## EXERCISE INSTRUCTIONS
Please go line by line through the material and copy each one containing the word "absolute".

## RECORDED DATA
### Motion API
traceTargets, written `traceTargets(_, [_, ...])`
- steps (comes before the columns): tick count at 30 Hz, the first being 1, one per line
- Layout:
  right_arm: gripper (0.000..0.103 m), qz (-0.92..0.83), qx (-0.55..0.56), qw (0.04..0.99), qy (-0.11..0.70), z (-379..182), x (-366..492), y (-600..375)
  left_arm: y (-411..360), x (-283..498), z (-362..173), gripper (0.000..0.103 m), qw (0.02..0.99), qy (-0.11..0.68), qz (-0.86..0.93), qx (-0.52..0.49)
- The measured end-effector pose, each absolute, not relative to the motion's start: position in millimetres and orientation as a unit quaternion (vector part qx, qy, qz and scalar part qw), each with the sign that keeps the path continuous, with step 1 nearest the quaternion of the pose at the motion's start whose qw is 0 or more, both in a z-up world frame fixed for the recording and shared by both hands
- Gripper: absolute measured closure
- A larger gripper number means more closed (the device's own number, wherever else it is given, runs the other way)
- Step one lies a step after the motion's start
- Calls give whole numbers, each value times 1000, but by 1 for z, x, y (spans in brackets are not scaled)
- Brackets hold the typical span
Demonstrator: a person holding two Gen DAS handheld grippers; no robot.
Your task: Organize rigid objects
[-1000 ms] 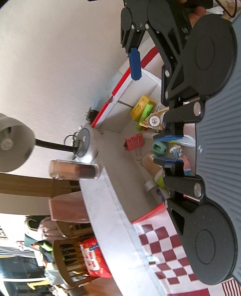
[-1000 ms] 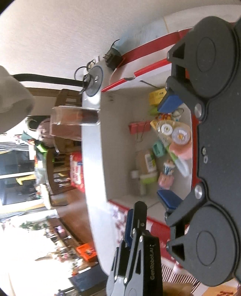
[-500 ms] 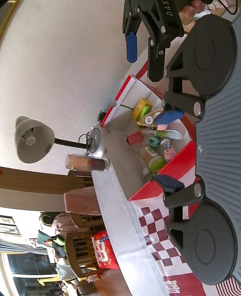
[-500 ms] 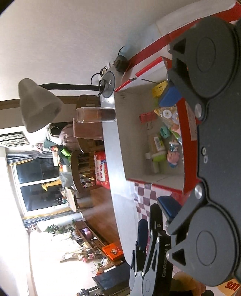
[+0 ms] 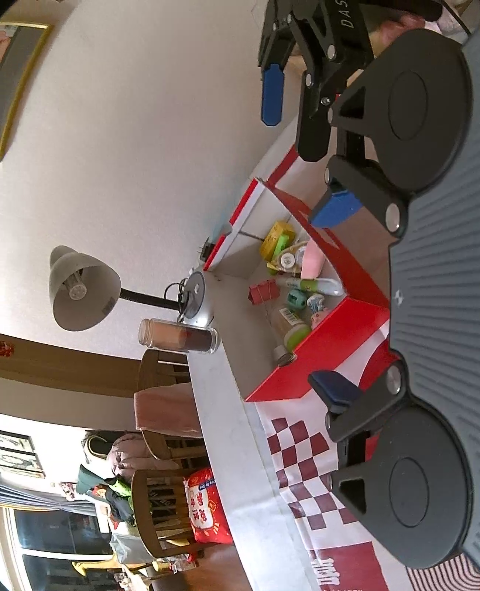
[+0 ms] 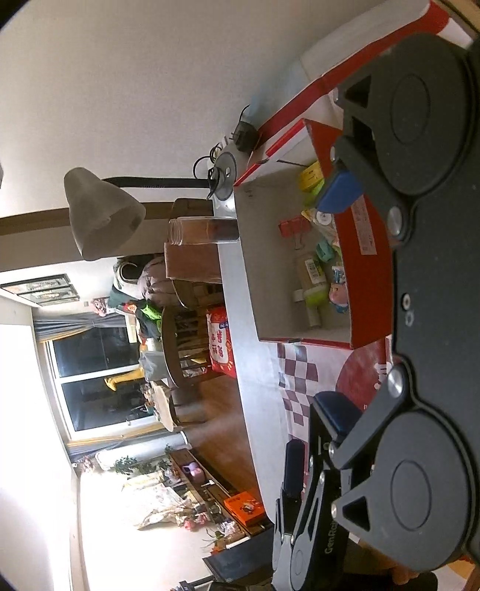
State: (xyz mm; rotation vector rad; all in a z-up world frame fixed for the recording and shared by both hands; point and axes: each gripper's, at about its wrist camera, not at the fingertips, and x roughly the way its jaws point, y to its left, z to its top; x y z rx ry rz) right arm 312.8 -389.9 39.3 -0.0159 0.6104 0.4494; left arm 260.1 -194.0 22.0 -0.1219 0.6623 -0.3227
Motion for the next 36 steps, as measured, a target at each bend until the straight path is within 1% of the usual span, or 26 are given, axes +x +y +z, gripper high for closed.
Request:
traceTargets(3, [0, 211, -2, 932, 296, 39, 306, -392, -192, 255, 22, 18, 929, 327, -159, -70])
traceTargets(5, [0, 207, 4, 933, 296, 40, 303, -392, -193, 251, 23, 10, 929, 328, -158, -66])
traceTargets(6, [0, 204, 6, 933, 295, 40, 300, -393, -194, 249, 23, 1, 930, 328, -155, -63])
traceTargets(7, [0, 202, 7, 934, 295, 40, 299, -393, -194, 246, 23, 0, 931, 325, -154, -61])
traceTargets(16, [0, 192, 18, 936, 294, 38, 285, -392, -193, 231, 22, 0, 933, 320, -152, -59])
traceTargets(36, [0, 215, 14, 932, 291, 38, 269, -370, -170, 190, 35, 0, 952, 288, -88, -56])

## RESPONSE AREA
- The measured end-effector pose, each absolute, not relative to the motion's start: position in millimetres and orientation as a unit quaternion (vector part qx, qy, qz and scalar part qw), each with the sign that keeps the path continuous, with step 1 nearest the quaternion of the pose at the motion's start whose qw is 0 or more, both in a z-up world frame fixed for the recording and shared by both hands
- Gripper: absolute measured closure

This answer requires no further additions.